* **YOUR OBJECTIVE**: Once you find the line with "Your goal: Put" in the data that follows, repeat it and every line after it exactly, through the line with "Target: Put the".

* **PROVIDED INFORMATION**:
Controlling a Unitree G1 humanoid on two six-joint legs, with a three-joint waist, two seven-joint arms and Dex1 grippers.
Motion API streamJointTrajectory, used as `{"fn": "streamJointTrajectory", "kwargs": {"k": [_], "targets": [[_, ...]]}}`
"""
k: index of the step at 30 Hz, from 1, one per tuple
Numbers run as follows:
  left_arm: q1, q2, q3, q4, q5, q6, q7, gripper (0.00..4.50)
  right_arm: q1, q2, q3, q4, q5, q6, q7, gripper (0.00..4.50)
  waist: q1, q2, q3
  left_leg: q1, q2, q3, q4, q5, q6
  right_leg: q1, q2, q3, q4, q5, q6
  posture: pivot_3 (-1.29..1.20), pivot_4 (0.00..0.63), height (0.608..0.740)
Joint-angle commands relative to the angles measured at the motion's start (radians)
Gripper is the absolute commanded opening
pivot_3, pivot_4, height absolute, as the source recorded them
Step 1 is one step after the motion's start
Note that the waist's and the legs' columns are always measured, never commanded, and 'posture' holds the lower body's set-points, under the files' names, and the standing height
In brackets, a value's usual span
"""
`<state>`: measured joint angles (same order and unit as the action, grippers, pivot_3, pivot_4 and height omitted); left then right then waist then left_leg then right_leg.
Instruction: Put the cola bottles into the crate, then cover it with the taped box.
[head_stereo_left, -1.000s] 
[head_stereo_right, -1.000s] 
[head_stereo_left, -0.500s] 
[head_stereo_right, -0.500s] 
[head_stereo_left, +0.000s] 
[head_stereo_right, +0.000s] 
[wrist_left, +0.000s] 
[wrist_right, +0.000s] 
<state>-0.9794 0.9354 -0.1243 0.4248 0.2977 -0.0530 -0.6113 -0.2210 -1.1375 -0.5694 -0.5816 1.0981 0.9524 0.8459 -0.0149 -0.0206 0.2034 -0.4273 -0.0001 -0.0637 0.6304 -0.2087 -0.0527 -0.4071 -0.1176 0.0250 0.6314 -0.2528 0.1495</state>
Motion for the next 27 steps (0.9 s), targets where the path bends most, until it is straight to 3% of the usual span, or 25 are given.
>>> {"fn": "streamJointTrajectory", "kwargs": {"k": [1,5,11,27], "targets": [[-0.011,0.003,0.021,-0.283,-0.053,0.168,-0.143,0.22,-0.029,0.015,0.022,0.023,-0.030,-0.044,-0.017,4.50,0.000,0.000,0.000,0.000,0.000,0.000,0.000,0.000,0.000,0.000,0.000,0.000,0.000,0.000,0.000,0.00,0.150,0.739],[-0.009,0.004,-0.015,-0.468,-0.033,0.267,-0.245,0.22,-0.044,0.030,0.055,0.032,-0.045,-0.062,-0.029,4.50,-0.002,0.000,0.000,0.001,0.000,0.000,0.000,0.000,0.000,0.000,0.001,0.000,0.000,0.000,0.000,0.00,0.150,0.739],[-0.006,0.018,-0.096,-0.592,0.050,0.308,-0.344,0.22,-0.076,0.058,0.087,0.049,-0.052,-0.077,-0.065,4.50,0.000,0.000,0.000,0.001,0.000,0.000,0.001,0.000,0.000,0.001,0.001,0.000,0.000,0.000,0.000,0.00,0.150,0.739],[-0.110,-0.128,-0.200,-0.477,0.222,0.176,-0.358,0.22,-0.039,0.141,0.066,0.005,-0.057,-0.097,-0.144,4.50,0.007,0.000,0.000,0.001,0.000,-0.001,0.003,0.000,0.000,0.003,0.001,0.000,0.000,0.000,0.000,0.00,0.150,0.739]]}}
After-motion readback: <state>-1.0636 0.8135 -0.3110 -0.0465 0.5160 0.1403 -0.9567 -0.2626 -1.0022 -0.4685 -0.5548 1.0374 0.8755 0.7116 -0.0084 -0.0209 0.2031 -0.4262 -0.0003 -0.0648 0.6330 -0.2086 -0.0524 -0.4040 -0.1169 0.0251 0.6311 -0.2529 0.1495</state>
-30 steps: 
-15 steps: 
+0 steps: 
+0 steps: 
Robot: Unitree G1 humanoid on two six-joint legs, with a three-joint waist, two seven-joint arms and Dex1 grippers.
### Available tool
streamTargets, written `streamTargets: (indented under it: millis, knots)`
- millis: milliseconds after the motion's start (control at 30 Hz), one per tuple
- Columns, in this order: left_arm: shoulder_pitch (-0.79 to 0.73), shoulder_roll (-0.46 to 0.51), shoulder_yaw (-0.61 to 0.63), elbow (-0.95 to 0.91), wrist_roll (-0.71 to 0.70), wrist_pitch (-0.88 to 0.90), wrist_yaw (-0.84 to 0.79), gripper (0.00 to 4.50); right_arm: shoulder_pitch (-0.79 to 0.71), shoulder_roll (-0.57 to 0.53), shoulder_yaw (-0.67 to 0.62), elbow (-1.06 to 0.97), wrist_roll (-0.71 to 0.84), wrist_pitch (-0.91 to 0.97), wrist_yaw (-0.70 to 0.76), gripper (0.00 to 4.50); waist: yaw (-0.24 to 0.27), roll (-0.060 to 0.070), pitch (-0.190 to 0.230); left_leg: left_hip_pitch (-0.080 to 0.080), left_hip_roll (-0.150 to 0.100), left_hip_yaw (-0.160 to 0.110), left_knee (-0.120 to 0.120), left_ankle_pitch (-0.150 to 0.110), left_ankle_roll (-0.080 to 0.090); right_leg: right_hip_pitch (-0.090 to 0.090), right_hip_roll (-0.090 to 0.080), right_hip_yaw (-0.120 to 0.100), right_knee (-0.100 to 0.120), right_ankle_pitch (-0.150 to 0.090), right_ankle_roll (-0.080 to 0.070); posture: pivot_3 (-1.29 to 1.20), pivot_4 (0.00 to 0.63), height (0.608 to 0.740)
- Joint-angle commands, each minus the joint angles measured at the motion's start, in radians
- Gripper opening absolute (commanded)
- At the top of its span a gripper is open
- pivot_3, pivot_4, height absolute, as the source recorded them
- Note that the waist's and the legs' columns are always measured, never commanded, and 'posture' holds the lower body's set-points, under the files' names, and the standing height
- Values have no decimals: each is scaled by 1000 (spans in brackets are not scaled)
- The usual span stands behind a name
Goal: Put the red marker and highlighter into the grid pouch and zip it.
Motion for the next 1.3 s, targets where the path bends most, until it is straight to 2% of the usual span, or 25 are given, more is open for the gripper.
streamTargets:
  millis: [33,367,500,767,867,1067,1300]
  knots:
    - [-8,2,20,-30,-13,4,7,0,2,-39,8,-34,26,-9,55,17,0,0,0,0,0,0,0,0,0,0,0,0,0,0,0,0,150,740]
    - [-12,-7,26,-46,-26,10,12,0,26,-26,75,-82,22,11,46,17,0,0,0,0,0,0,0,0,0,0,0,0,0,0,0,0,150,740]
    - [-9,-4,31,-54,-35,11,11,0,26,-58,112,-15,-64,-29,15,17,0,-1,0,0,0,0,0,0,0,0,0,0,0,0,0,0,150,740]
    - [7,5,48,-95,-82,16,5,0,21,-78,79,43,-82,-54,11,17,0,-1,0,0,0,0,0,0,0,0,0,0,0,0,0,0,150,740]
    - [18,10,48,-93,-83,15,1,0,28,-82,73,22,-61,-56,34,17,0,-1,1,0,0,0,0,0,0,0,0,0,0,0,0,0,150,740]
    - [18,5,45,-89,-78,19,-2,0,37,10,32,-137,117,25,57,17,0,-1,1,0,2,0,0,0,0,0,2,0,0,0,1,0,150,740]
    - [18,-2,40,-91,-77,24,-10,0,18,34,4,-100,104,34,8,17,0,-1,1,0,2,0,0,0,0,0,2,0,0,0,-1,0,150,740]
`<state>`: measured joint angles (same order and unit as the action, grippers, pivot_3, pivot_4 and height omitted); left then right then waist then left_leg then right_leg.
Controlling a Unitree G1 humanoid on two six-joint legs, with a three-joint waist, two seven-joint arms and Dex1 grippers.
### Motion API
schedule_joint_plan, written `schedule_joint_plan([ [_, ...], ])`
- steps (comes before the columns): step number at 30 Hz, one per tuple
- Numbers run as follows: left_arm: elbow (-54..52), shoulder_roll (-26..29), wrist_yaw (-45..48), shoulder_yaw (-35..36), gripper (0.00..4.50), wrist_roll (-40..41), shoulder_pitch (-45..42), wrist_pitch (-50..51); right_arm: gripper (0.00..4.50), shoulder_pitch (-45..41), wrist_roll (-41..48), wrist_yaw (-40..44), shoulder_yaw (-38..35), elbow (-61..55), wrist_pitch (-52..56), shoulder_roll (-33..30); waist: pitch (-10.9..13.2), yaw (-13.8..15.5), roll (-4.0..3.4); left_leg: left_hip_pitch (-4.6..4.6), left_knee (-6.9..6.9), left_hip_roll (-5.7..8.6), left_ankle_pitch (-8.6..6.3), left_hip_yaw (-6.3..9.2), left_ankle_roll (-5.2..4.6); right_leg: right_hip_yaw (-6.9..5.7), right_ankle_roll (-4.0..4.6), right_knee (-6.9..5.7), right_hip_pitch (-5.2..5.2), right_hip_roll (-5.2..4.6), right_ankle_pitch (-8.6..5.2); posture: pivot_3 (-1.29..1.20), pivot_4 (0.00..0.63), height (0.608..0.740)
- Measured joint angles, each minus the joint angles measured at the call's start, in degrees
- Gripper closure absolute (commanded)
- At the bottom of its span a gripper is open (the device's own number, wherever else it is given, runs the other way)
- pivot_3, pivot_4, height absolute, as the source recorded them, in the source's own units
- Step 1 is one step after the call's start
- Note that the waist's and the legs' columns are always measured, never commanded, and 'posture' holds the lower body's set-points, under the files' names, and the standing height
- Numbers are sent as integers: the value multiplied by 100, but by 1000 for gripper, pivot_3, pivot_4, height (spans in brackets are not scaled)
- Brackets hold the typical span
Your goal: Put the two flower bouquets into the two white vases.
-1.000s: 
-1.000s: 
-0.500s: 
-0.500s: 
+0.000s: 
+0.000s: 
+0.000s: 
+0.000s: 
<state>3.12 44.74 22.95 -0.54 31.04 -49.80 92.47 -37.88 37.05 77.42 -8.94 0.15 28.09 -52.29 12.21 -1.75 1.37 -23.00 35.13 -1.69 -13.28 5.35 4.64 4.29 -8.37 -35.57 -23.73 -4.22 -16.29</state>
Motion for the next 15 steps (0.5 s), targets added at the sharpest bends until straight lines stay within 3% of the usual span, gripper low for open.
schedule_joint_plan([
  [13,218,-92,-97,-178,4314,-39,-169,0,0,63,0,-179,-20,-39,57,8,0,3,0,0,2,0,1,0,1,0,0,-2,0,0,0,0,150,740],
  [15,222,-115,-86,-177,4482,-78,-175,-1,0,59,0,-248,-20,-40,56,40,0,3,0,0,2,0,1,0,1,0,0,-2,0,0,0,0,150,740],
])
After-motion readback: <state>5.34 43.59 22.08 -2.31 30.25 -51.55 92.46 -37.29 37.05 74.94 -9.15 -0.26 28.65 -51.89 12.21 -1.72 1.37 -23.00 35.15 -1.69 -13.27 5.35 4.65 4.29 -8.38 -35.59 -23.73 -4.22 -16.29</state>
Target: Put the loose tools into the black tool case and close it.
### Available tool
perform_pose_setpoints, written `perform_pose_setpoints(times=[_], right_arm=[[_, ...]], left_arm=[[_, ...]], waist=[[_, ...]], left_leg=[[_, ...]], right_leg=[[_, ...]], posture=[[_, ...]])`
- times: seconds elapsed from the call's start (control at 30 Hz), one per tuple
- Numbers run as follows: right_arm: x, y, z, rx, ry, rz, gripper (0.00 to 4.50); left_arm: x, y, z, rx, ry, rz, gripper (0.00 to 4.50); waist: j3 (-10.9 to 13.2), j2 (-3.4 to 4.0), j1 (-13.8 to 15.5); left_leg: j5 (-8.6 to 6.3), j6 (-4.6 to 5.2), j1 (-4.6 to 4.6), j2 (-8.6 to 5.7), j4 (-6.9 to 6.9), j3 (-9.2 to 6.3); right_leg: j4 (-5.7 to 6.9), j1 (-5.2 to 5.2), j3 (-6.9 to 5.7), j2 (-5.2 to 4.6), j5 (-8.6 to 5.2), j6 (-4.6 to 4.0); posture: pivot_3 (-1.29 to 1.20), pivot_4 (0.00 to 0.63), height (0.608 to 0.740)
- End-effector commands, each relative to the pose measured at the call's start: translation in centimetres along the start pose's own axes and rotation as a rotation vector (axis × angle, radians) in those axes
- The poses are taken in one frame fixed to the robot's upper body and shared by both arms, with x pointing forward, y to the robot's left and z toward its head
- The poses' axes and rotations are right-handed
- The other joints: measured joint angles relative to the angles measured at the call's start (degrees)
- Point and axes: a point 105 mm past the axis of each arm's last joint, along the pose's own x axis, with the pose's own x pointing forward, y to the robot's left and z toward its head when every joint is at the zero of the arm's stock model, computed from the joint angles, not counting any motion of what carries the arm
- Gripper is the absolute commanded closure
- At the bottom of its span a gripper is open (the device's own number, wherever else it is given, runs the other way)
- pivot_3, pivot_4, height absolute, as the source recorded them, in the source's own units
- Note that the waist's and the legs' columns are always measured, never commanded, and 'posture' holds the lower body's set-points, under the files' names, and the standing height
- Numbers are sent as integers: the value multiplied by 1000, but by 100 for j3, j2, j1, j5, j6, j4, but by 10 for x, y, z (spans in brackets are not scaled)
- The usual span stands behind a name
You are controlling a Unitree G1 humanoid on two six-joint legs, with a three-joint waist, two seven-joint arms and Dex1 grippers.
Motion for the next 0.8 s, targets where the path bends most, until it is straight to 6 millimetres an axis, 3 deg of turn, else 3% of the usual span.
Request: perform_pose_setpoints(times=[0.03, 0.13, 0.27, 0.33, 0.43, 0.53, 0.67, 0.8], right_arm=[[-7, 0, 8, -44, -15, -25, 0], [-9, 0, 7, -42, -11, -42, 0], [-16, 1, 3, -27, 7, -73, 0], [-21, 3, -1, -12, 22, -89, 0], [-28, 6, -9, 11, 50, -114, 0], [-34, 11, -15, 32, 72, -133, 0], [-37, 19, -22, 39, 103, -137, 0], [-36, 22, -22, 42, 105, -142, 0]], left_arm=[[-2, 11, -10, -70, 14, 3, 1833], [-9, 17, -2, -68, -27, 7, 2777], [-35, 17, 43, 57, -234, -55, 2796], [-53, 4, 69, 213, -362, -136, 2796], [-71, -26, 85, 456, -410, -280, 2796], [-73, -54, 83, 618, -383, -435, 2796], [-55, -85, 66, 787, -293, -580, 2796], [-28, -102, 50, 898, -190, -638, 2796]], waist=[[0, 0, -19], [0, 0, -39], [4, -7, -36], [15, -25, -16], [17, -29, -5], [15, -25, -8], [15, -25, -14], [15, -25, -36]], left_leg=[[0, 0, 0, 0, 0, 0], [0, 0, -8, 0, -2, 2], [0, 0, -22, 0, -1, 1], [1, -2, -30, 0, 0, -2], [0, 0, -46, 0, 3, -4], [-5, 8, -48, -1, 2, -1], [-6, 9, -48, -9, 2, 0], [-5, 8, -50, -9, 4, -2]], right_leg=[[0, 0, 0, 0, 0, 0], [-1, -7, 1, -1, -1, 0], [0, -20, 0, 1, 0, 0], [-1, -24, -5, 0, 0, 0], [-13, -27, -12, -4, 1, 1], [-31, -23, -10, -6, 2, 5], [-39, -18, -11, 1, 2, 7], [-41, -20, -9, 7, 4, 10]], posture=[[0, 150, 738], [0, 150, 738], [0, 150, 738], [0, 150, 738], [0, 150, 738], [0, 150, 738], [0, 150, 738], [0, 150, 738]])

* **TASK RESULT**:
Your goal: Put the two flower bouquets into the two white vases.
-1.000s: 
-1.000s: 
-0.500s: 
-0.500s: 
+0.000s: 
+0.000s: 
+0.000s: 
+0.000s: 
<state>3.12 44.74 22.95 -0.54 31.04 -49.80 92.47 -37.88 37.05 77.42 -8.94 0.15 28.09 -52.29 12.21 -1.75 1.37 -23.00 35.13 -1.69 -13.28 5.35 4.64 4.29 -8.37 -35.57 -23.73 -4.22 -16.29</state>
Motion for the next 15 steps (0.5 s), targets added at the sharpest bends until straight lines stay within 3% of the usual span, gripper low for open.
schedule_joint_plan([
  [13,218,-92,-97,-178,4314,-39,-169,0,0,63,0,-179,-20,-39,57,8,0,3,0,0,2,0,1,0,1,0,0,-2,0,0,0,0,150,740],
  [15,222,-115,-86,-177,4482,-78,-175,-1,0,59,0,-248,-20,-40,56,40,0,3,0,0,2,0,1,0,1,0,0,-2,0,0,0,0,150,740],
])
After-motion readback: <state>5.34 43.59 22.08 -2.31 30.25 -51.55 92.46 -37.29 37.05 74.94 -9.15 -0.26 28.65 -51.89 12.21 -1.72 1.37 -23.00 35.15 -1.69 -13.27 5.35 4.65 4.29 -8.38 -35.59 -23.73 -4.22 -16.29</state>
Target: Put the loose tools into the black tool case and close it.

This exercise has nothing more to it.